All around the Earth Mother squirmed first dozens, then hundreds of dancers sheathed in fertilizing white, the fecund goddess poised amongst the irrepressible, writhing urgency of insemination.

“Tell me, O Muse, of the (wo)man of many devices”: the light of thousands of smart phones filled the stadium as the muse herself began to sing. She sang of the riches of life: first of money (“Bitch Better Have My Money,”) then and throughout of more money and even more sex (“Make It Last All Night”—a cheeky wink at the fourteen minutes allotted to the halftime show) and lots of booze, as in the thirst-quenching “Pour It Up.” For the finale she returned to her platform and rose back towards the sky she sang of, goddess and stadium glittering like the title of her last number, “Diamonds” before the citadel erupted in fireworks.

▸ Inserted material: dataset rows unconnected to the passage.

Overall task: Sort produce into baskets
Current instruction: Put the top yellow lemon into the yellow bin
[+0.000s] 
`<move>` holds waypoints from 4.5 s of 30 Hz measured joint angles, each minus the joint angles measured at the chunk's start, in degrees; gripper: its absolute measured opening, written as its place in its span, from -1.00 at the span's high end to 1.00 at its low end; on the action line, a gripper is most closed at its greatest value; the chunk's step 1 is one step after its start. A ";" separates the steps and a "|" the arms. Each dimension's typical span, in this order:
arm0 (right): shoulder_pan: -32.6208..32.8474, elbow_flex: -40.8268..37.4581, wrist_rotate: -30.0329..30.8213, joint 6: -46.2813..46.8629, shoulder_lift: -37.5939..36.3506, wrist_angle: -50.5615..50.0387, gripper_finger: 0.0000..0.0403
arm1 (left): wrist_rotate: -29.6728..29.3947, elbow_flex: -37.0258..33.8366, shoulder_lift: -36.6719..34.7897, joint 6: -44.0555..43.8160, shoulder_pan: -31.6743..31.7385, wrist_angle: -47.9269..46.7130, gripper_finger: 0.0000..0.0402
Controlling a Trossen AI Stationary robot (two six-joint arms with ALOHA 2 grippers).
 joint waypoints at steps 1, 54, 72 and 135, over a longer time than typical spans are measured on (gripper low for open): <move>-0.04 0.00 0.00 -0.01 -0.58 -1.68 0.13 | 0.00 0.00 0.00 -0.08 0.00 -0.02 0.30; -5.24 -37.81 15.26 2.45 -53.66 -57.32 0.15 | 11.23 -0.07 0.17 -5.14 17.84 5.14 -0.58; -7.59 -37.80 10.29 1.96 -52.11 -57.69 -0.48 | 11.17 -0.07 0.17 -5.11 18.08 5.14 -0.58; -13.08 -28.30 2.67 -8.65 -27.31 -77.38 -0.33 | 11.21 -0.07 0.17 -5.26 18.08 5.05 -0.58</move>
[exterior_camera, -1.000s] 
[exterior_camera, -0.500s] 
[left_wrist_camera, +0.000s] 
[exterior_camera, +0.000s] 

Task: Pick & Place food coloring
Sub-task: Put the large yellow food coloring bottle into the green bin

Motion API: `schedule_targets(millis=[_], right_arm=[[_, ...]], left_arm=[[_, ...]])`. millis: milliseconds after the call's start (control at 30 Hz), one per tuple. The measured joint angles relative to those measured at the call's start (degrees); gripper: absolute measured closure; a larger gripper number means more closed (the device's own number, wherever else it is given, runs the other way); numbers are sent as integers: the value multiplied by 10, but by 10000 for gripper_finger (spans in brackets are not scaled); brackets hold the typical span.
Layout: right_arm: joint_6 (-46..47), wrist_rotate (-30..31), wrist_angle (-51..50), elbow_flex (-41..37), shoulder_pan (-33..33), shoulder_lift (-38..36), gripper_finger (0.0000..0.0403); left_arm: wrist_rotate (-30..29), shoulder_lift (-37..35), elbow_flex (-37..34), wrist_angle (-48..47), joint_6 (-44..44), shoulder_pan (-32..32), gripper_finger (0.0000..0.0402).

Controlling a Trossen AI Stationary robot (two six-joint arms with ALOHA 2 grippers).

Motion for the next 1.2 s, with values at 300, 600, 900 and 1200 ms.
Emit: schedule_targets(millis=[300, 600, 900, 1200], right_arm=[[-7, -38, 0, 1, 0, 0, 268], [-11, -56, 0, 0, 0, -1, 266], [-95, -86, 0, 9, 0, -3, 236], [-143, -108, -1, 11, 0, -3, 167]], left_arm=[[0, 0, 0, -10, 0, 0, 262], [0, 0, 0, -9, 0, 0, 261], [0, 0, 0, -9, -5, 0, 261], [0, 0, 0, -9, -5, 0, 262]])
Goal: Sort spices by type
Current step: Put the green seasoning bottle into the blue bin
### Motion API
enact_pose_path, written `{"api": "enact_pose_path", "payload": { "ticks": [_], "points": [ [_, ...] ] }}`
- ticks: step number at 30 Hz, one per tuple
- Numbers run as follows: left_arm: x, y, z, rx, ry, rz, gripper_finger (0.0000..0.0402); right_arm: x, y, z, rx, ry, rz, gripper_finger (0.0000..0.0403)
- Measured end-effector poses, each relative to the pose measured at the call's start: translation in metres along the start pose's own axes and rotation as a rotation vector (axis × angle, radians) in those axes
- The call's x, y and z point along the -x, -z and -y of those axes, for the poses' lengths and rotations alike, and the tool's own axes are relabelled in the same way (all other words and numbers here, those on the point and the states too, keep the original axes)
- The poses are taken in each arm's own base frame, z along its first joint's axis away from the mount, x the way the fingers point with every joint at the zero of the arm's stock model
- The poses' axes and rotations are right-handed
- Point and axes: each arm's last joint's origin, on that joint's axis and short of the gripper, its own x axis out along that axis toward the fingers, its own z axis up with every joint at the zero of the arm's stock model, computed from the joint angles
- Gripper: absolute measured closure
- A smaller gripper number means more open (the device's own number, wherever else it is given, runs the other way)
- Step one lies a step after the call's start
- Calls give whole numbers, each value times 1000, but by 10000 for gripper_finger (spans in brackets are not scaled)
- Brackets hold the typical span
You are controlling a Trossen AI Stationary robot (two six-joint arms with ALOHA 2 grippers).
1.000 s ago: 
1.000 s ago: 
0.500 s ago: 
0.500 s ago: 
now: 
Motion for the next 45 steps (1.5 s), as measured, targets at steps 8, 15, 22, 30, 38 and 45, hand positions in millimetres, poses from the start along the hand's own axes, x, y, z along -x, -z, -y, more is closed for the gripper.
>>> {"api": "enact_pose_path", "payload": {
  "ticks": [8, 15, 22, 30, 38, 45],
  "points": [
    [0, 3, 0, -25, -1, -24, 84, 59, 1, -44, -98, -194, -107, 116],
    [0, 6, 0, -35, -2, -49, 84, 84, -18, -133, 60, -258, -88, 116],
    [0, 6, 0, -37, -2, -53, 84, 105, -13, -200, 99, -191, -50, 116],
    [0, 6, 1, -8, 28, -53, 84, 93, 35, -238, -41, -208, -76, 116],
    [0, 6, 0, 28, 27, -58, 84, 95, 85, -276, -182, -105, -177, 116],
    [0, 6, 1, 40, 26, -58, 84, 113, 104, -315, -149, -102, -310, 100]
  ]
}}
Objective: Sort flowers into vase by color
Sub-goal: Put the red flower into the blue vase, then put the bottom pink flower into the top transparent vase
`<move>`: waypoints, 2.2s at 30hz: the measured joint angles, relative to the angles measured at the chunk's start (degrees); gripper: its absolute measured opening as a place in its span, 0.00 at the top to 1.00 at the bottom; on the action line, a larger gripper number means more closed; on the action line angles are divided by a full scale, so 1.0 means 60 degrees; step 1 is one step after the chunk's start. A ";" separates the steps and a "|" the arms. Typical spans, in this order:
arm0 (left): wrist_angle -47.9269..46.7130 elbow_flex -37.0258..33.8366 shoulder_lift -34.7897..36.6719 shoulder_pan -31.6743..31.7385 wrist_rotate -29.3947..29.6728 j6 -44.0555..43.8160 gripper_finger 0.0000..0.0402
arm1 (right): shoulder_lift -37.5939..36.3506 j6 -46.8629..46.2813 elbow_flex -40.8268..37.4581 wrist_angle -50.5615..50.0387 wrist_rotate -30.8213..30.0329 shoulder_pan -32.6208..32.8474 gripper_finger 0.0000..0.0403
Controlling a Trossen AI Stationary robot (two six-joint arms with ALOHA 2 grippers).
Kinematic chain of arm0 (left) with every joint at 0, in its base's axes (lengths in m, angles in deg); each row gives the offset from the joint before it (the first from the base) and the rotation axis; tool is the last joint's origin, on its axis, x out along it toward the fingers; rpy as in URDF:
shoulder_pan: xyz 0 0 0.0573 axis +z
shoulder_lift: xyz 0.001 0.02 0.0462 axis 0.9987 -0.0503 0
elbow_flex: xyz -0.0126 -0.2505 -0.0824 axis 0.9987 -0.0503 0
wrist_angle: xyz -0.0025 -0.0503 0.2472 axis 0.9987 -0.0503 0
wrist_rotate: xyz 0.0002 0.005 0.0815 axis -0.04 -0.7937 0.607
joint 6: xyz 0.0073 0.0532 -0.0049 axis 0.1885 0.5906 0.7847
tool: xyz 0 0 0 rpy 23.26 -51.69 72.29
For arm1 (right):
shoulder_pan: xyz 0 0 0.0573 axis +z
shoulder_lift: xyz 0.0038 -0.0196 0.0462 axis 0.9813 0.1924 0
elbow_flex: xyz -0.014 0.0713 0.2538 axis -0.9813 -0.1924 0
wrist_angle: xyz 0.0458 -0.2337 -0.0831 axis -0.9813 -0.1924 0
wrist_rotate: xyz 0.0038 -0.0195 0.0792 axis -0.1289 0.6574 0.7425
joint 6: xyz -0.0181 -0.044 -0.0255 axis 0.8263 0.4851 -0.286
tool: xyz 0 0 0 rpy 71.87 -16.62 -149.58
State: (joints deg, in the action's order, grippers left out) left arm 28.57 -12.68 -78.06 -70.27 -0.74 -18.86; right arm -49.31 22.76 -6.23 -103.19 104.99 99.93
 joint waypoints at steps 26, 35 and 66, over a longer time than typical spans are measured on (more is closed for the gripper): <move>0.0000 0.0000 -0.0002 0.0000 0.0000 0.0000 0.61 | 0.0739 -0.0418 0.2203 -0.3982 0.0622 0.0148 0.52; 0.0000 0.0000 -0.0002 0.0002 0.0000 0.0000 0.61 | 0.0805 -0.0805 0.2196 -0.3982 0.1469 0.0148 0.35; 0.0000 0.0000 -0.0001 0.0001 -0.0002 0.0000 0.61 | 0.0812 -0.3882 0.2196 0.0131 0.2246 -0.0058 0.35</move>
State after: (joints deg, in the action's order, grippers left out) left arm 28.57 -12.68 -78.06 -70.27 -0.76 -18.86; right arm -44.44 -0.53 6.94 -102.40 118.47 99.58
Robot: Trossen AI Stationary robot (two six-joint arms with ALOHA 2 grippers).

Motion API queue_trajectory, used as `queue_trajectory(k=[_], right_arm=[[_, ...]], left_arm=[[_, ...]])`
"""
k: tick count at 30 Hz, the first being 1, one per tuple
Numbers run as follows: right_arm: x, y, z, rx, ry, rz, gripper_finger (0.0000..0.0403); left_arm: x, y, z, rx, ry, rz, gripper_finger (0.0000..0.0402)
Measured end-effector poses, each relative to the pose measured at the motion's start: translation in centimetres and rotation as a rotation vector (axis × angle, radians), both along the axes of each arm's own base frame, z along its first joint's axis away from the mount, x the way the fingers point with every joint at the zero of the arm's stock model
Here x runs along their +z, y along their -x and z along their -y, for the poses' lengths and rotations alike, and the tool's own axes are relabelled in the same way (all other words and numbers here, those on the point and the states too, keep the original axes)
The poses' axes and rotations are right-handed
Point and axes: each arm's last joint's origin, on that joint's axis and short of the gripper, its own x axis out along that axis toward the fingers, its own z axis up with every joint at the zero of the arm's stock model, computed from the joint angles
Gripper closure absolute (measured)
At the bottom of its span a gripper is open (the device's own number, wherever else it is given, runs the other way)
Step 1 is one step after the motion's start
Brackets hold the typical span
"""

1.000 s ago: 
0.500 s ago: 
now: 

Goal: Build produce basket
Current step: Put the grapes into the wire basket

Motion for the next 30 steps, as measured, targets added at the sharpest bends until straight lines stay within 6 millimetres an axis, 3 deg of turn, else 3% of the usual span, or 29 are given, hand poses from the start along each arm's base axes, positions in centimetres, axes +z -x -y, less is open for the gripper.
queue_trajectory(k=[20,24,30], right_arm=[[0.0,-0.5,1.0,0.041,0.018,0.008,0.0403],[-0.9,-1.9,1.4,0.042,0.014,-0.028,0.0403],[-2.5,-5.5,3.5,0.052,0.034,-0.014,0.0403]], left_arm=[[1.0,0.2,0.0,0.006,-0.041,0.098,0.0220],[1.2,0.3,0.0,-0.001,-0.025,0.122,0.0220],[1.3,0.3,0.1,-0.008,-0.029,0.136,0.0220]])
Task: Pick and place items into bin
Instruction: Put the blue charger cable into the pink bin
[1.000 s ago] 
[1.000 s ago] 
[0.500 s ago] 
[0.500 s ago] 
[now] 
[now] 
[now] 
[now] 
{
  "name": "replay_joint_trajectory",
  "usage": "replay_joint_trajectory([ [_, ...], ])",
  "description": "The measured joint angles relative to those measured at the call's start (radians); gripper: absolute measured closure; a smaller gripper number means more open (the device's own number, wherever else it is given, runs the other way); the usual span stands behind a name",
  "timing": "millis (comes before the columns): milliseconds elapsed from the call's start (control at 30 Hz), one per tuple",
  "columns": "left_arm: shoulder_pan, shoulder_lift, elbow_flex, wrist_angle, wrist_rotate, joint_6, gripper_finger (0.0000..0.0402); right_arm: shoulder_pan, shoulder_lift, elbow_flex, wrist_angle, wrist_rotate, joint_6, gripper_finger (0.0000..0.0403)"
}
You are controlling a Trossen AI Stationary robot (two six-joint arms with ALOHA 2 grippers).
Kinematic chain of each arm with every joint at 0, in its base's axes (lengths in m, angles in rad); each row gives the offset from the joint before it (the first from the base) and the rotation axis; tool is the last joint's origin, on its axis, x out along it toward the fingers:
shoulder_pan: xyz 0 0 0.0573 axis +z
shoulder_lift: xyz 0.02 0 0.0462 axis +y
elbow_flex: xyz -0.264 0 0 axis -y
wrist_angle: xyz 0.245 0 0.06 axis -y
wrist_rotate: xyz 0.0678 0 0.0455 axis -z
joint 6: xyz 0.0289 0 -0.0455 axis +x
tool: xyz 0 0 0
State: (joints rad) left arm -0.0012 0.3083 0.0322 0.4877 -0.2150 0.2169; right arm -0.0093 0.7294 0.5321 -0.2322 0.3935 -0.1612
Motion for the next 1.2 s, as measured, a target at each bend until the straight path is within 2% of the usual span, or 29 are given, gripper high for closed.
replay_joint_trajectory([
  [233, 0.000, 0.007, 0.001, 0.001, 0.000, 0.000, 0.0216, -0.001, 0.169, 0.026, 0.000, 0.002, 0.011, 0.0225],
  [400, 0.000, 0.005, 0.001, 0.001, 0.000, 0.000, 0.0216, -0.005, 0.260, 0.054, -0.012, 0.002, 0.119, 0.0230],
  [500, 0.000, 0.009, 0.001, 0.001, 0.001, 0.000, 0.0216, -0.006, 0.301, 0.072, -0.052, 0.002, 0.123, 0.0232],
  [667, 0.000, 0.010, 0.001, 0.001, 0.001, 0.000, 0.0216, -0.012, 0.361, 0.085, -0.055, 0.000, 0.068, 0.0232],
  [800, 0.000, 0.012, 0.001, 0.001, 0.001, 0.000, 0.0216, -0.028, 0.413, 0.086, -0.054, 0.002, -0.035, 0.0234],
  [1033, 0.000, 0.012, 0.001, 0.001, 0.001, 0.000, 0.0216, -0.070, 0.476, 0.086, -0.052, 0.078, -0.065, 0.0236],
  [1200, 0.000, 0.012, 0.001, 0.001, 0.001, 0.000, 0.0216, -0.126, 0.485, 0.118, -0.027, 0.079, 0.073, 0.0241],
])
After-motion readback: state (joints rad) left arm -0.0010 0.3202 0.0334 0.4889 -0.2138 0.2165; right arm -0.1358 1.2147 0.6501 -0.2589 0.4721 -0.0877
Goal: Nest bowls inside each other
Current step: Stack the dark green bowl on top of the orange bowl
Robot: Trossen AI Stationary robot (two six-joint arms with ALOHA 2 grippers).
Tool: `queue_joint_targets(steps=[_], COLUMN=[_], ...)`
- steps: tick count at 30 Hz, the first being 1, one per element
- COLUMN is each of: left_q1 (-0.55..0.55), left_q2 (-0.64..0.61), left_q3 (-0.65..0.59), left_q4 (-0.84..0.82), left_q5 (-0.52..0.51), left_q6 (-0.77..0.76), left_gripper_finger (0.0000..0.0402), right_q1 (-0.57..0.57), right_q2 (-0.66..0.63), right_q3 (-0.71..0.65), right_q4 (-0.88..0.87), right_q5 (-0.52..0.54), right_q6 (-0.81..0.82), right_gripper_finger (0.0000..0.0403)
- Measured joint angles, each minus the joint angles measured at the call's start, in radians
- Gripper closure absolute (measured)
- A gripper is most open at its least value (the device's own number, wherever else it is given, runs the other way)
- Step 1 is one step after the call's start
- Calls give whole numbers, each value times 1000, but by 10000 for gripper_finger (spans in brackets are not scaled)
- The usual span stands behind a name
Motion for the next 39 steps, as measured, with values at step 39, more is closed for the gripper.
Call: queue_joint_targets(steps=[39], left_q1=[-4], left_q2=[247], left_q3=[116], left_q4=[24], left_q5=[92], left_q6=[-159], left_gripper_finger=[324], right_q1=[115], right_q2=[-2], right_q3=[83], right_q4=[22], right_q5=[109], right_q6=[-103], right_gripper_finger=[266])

Rihanna was proudly pregnant, and no surgeon general would dare issue a warning against any high-decibel pain inflicted on the unseen womb-dweller. Did the show sound different to the unborn? What was it like inside, this concert of war and worship, this contest between raging consonance and numbing dissonance, this battle—or was it alliance?—between distortion and clarity? And what if the ultrasonic blast broke the waters so that Baby be birthed on the halftime altar high above the fifty-yard, then pushed miraculously upward through the cervix of State Farm Stadium and delivered aloft by those Flying Navy Midwives to the strains of “shine bright like diamonds in the sky” intoned by the Mother in a state of postpartum bliss?

Yet in spite, or indeed because, of its rapturous totality, this festive liturgy of new life, of Baby’s birth and Nation’s re-birth, could not erase thoughts of earlier deaths.

Pat Tillman’s ashes were scattered not in Arizona where he played football but at sea.

After Rihanna’s supernatural Super Bowl acts, what will rise from the ashes of empire in the stricken desert where she sang?

We can only pray it won’t be another Phoenix.